YOLOv4 Implementation in tensorflow 2.6.
The arch is divided in three (3) modules/stages. Backbone -> Head -> Neck, which describes the entire pipeline from an 416x416 RGB input image to a 3-scaled detection tensor, with the predicted classified bounding boxes for each element within the image.
It takes the input image an extract the feature maps from a 53 layered shortcut based (residual block
) convolutional pyramid. Each convolution is a convbn
block, build up from 2d convolution, batch normalization and a Mish activation function (Bag of Specials).
Along the convolutional chain, some intermediate activation maps are stored, for the stage ouputs. The backbone returns a three scaled array, with 2 intermediate maps and the final one. This structure is then, used by the PANet.

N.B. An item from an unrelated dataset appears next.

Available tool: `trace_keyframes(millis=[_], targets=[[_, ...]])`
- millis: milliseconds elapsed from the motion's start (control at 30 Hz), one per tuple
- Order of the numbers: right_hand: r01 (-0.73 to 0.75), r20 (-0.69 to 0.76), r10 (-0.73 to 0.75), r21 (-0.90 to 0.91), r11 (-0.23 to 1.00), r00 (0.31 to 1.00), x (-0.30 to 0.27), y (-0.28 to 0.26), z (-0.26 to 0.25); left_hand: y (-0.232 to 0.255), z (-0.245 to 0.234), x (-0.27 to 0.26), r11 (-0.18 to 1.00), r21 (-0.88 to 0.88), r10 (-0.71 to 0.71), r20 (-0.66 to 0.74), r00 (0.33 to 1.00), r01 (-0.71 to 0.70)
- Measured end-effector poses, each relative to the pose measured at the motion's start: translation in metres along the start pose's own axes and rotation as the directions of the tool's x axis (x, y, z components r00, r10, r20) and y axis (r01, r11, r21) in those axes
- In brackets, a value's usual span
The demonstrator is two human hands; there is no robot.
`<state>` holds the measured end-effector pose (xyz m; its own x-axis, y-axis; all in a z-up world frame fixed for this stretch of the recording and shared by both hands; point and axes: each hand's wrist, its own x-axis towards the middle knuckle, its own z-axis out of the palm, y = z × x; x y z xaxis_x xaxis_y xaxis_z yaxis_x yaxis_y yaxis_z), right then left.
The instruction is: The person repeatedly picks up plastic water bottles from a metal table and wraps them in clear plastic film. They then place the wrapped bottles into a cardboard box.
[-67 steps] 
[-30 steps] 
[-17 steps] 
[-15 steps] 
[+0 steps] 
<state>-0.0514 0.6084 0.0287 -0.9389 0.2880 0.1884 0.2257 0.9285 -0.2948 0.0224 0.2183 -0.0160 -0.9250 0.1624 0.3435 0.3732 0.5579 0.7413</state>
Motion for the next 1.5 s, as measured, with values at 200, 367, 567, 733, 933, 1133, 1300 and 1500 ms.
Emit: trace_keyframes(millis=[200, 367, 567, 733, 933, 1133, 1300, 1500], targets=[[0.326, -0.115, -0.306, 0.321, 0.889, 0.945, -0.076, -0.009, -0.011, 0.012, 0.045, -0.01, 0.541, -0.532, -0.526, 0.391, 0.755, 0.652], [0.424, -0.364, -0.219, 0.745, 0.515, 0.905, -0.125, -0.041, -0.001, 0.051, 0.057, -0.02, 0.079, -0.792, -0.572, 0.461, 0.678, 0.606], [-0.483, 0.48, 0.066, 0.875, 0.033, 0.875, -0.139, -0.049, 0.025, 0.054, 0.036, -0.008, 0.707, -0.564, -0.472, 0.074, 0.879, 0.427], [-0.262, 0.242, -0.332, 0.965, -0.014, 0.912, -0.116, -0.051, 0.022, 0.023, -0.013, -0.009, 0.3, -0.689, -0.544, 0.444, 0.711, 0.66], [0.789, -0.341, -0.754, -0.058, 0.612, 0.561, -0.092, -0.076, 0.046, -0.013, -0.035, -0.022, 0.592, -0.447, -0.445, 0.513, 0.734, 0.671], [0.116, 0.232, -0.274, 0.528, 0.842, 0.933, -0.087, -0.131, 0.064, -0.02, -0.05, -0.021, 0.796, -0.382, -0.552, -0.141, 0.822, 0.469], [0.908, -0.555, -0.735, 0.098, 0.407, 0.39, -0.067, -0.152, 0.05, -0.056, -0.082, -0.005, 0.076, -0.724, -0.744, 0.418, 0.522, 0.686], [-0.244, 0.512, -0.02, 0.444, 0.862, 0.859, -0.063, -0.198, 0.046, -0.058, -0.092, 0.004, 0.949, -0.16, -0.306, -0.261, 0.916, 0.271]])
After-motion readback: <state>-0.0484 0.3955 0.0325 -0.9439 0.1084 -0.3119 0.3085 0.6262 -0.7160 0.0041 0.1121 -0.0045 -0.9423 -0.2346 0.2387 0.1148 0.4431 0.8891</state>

It takes the last activation map and passes through a SPP additional block, concatenating the origin map, with three maxpoolings of different scales, but equal padding. This allows a fixed output sized and a major generalization of the extracted features.
This final tensor is used by the PANet to extract more features with convbn
blocks and concatenated them with the prior intermediate layers from the backbone stage. This maintains the fine grain details of the image for larger scales, as well as a higher abstraction for complex patterns, due to the additional convolutions block over the backbone ouput. (Inverse Convolutional Pyramid)
From the thre mixed outputs from the PANet, it creates a 1 + 4 + classes depth tensor for each image scale, in order to identify the object scoreness in each cell of the "image grid", wheter in that cell is probable to find an element of interest, the bounding box parameters (x1, y1, x2, y2) and the one hot encoding vector for multiclass classification of the object enclosed by the boundingbox.